▶ TASK
The response must contain every record, repeated exactly.

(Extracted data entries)
- - -
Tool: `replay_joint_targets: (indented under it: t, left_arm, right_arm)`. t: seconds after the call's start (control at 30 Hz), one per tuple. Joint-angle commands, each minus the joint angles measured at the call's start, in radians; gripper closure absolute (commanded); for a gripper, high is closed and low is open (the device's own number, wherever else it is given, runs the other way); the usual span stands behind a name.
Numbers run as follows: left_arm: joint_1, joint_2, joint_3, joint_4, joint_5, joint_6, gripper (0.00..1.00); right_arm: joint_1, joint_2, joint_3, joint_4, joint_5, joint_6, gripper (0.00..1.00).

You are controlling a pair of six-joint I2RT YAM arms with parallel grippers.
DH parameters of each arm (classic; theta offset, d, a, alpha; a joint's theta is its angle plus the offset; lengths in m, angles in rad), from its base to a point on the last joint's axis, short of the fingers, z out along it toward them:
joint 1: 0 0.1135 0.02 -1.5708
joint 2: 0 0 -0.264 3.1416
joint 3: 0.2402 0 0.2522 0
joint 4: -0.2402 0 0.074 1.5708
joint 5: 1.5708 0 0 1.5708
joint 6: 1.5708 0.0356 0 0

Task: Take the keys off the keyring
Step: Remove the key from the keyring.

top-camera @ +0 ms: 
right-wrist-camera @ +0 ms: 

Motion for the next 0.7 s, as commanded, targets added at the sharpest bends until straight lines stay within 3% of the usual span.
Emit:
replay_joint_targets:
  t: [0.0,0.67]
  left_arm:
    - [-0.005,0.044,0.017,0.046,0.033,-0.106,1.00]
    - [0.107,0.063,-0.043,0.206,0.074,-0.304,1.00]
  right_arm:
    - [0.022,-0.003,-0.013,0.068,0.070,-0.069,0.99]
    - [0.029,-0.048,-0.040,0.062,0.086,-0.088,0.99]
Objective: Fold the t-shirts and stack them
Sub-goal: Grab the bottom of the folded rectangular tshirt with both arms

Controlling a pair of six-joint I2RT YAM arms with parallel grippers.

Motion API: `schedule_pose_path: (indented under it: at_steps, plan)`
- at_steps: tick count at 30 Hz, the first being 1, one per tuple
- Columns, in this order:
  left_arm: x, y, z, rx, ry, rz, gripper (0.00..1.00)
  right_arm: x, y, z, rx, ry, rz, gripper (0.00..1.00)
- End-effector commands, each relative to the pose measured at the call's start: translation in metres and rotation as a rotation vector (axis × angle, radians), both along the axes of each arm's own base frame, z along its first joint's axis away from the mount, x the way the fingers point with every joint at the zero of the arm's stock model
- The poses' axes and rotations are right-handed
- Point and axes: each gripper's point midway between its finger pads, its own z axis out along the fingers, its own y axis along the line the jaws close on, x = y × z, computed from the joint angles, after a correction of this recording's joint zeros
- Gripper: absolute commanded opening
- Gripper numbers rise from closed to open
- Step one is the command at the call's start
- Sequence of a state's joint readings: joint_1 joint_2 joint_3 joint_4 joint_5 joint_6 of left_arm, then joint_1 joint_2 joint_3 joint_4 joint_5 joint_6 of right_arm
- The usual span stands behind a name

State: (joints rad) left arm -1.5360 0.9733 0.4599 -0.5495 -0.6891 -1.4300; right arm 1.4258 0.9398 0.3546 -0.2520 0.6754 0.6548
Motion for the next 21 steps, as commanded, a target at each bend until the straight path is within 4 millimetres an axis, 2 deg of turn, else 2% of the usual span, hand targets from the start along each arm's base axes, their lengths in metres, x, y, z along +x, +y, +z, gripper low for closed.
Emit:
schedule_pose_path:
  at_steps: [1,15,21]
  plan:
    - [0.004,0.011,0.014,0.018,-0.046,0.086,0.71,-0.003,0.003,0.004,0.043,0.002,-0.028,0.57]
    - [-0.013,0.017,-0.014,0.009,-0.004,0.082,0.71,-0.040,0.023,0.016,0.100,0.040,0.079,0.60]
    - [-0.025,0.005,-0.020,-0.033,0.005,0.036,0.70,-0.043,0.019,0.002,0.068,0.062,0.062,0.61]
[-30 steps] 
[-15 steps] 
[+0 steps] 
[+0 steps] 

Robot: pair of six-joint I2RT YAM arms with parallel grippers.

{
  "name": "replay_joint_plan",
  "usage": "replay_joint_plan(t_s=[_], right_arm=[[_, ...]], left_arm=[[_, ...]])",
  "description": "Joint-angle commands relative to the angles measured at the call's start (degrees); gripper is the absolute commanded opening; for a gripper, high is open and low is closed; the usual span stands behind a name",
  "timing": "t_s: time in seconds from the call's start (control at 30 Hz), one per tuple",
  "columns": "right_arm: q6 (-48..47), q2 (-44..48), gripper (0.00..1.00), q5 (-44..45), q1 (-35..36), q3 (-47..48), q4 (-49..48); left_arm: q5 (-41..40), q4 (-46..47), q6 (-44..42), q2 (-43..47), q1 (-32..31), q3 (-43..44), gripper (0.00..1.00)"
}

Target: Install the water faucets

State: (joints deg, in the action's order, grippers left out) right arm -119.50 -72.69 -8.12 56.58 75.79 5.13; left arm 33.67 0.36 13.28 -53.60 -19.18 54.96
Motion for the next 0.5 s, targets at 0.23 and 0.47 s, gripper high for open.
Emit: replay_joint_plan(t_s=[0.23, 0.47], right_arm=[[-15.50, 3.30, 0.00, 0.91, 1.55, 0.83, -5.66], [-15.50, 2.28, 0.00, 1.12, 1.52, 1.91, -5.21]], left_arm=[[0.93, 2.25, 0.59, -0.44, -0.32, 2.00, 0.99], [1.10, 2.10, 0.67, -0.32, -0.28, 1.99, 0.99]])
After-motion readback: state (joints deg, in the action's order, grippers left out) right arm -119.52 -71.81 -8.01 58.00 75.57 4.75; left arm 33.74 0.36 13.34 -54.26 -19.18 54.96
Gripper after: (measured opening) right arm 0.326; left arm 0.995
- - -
▶ TASK SOLUTION
Tool: `replay_joint_targets: (indented under it: t, left_arm, right_arm)`. t: seconds after the call's start (control at 30 Hz), one per tuple. Joint-angle commands, each minus the joint angles measured at the call's start, in radians; gripper closure absolute (commanded); for a gripper, high is closed and low is open (the device's own number, wherever else it is given, runs the other way); the usual span stands behind a name.
Numbers run as follows: left_arm: joint_1, joint_2, joint_3, joint_4, joint_5, joint_6, gripper (0.00..1.00); right_arm: joint_1, joint_2, joint_3, joint_4, joint_5, joint_6, gripper (0.00..1.00).

You are controlling a pair of six-joint I2RT YAM arms with parallel grippers.
DH parameters of each arm (classic; theta offset, d, a, alpha; a joint's theta is its angle plus the offset; lengths in m, angles in rad), from its base to a point on the last joint's axis, short of the fingers, z out along it toward them:
joint 1: 0 0.1135 0.02 -1.5708
joint 2: 0 0 -0.264 3.1416
joint 3: 0.2402 0 0.2522 0
joint 4: -0.2402 0 0.074 1.5708
joint 5: 1.5708 0 0 1.5708
joint 6: 1.5708 0.0356 0 0

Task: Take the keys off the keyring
Step: Remove the key from the keyring.

top-camera @ +0 ms: 
right-wrist-camera @ +0 ms: 

Motion for the next 0.7 s, as commanded, targets added at the sharpest bends until straight lines stay within 3% of the usual span.
Emit:
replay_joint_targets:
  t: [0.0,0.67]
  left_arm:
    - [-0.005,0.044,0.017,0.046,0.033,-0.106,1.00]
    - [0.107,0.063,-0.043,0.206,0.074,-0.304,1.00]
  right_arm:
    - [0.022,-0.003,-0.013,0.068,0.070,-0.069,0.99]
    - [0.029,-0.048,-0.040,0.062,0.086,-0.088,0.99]
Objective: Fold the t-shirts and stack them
Sub-goal: Grab the bottom of the folded rectangular tshirt with both arms

Controlling a pair of six-joint I2RT YAM arms with parallel grippers.

Motion API: `schedule_pose_path: (indented under it: at_steps, plan)`
- at_steps: tick count at 30 Hz, the first being 1, one per tuple
- Columns, in this order:
  left_arm: x, y, z, rx, ry, rz, gripper (0.00..1.00)
  right_arm: x, y, z, rx, ry, rz, gripper (0.00..1.00)
- End-effector commands, each relative to the pose measured at the call's start: translation in metres and rotation as a rotation vector (axis × angle, radians), both along the axes of each arm's own base frame, z along its first joint's axis away from the mount, x the way the fingers point with every joint at the zero of the arm's stock model
- The poses' axes and rotations are right-handed
- Point and axes: each gripper's point midway between its finger pads, its own z axis out along the fingers, its own y axis along the line the jaws close on, x = y × z, computed from the joint angles, after a correction of this recording's joint zeros
- Gripper: absolute commanded opening
- Gripper numbers rise from closed to open
- Step one is the command at the call's start
- Sequence of a state's joint readings: joint_1 joint_2 joint_3 joint_4 joint_5 joint_6 of left_arm, then joint_1 joint_2 joint_3 joint_4 joint_5 joint_6 of right_arm
- The usual span stands behind a name

State: (joints rad) left arm -1.5360 0.9733 0.4599 -0.5495 -0.6891 -1.4300; right arm 1.4258 0.9398 0.3546 -0.2520 0.6754 0.6548
Motion for the next 21 steps, as commanded, a target at each bend until the straight path is within 4 millimetres an axis, 2 deg of turn, else 2% of the usual span, hand targets from the start along each arm's base axes, their lengths in metres, x, y, z along +x, +y, +z, gripper low for closed.
Emit:
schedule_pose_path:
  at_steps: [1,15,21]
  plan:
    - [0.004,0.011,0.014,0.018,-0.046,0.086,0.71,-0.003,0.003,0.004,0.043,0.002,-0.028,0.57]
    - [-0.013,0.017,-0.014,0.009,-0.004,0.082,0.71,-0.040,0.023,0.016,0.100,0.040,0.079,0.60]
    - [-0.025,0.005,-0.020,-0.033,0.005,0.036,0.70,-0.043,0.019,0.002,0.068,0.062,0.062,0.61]
[-30 steps] 
[-15 steps] 
[+0 steps] 
[+0 steps] 

Robot: pair of six-joint I2RT YAM arms with parallel grippers.

{
  "name": "replay_joint_plan",
  "usage": "replay_joint_plan(t_s=[_], right_arm=[[_, ...]], left_arm=[[_, ...]])",
  "description": "Joint-angle commands relative to the angles measured at the call's start (degrees); gripper is the absolute commanded opening; for a gripper, high is open and low is closed; the usual span stands behind a name",
  "timing": "t_s: time in seconds from the call's start (control at 30 Hz), one per tuple",
  "columns": "right_arm: q6 (-48..47), q2 (-44..48), gripper (0.00..1.00), q5 (-44..45), q1 (-35..36), q3 (-47..48), q4 (-49..48); left_arm: q5 (-41..40), q4 (-46..47), q6 (-44..42), q2 (-43..47), q1 (-32..31), q3 (-43..44), gripper (0.00..1.00)"
}

Target: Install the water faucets

State: (joints deg, in the action's order, grippers left out) right arm -119.50 -72.69 -8.12 56.58 75.79 5.13; left arm 33.67 0.36 13.28 -53.60 -19.18 54.96
Motion for the next 0.5 s, targets at 0.23 and 0.47 s, gripper high for open.
Emit: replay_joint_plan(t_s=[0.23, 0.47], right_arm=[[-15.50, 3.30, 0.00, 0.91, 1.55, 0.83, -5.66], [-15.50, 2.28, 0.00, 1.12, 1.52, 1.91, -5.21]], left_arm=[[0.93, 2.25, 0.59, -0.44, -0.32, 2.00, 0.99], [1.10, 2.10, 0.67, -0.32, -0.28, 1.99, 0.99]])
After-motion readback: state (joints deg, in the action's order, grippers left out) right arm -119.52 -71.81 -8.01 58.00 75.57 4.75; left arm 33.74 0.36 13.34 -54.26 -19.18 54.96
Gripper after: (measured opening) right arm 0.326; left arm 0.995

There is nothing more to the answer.